Толстая куртка расширяла Риксову сутулую горняцкую спину. Из дома заведующего фермой он вышел как учитель, вырядившийся для охоты.
Четыре гектара земли, засаженной зверями. Корней у них нет. Выпускают их из клетки лишь в меру жизненной необходимости, отделяют друг от друга проволочными сетками, отнимают у них добычу, регулируют размножение. Род людской расселился по земле и тем зверям, которых считает полезными, отмеряет жизненное пространство и количество пищи.
Каракулевые овцы сгрудились в зимней овчарне. Даже в третьем поколении они сохраняли в себе теплый мир Бухары. Они шарахались, видя в открытую дверь заснеженные поля. Рикса тревожило, что они смотрят сквозь него и не ищут его соседства.
Серебристые лисы высовывались в дыры своих боксов, наставляя зрачки на блистающие снега. Голубые песцы плавно кружили по холодному хлопку, добрые охотничьи зимы предков смутно оживали в них.
Были звери или люди, что ходили за ними, пленниками? Рикс бродил между клеток. Регулярная еда еще была для него праздником, и толстой куртке он продолжал радоваться. Рикс с жаром взялся за дело, работал проворно, и заведующий фермой Ларсон был, видимо, доволен приблудным парнем.
— Значит, господин граф, может быть, наверняка приедет. Поглядишь на него, твое счастье, как говорится.
Граф ни разу не приезжал в день, когда заведующий фермой возвещал его приезд. Ларсон это делал, чтобы рабочие живей пошевеливались. Большинство их пришло на ферму с господского двора, граф на свой счет ремонтировал их домишки. У него были социальные идеи.
Он явился неожиданно, ладный, черноволосый; зубы точно кусочки сахара, тонкая улыбка вкруг пухлого рта — человек, которому все на свете удавалось, граф Каройи.
Заведующий Ларсон за голый хвост вытащил из клетки нового самца нутрии. Самец был дикий, барахтался и кусал воздух. Ларсон плюнул ему на нос, заколдовал его и добился, что тот смиренно повис на хвосте. Граф подул ему в шерстку на брюхе; образовалась маленькая воронка с голубой подпушкой, и заведующий Ларсон щелкнул каблуками.
— Значит, ваше сиятельство, не сомневайтесь, самец что надо, как говорится!
Граф польщенно улыбнулся. Самца купил он.
Рикс скалывал лед со спусков в бассейн, чтобы нутрии, вылезая из воды, не соскользнули обратно, не перекупались бы, не простыли или, того гляди, не утонули. У всех зверей есть свои желания. Рикс научился их угадывать. Ларсон взял его за плечо и подтащил к графу.
— Значит, ваше сиятельство, расторопный парень, случайно сюда забрел. — Роберта Рикса во второй раз представляли заодно с самцом нутрии. Самец, видно, был его судьбой.

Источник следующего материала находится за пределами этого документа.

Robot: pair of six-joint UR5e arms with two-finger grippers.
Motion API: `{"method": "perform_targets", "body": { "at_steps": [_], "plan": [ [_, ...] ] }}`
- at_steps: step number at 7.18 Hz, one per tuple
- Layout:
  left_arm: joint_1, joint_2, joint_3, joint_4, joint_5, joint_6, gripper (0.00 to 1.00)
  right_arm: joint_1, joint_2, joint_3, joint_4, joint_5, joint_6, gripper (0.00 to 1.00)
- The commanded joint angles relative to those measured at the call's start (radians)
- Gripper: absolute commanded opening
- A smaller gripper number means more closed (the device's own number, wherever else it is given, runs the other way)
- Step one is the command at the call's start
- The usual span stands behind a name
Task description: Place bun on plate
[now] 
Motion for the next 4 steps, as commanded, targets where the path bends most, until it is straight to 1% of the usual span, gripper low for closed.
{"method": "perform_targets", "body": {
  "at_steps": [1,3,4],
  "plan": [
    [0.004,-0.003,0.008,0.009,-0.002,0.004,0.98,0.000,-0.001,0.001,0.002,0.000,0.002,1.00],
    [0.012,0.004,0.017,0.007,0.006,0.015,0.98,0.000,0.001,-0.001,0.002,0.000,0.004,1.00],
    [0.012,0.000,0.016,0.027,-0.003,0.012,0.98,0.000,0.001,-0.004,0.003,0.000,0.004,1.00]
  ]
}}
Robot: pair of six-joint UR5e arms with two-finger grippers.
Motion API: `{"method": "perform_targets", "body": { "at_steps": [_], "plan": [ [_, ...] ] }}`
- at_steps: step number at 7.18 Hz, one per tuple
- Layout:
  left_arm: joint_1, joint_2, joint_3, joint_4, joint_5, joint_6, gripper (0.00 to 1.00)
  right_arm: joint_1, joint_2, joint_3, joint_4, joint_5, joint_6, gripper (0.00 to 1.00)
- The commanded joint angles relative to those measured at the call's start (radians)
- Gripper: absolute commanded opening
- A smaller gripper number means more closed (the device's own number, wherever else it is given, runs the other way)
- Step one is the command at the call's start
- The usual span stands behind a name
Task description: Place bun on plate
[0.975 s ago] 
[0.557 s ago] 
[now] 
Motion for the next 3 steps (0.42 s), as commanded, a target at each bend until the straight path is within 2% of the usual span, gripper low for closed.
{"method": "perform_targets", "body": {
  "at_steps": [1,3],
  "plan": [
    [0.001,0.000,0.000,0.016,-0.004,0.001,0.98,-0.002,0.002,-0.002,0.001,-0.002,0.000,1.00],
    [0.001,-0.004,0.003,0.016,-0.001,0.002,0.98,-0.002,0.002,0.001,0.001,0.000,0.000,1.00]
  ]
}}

Граф подал руку Роберту Риксу. Дуть ему в шерстку не стоило, граф улыбнулся и пошел к голубым песцам. До сих пор Рикс видел графов только на картинках в «Варер Якоб», карикатурных аристократов с моноклями и в лакированных башмаках. В союзе молодежи такой сорт людей назывался «аграрии» или еще зеленая чума. Граф Каройи под этот образец не подходил, он подал Риксу руку, улыбнулся. На руднике, где прежде работал Рикс, хозяина и в глаза не видывали.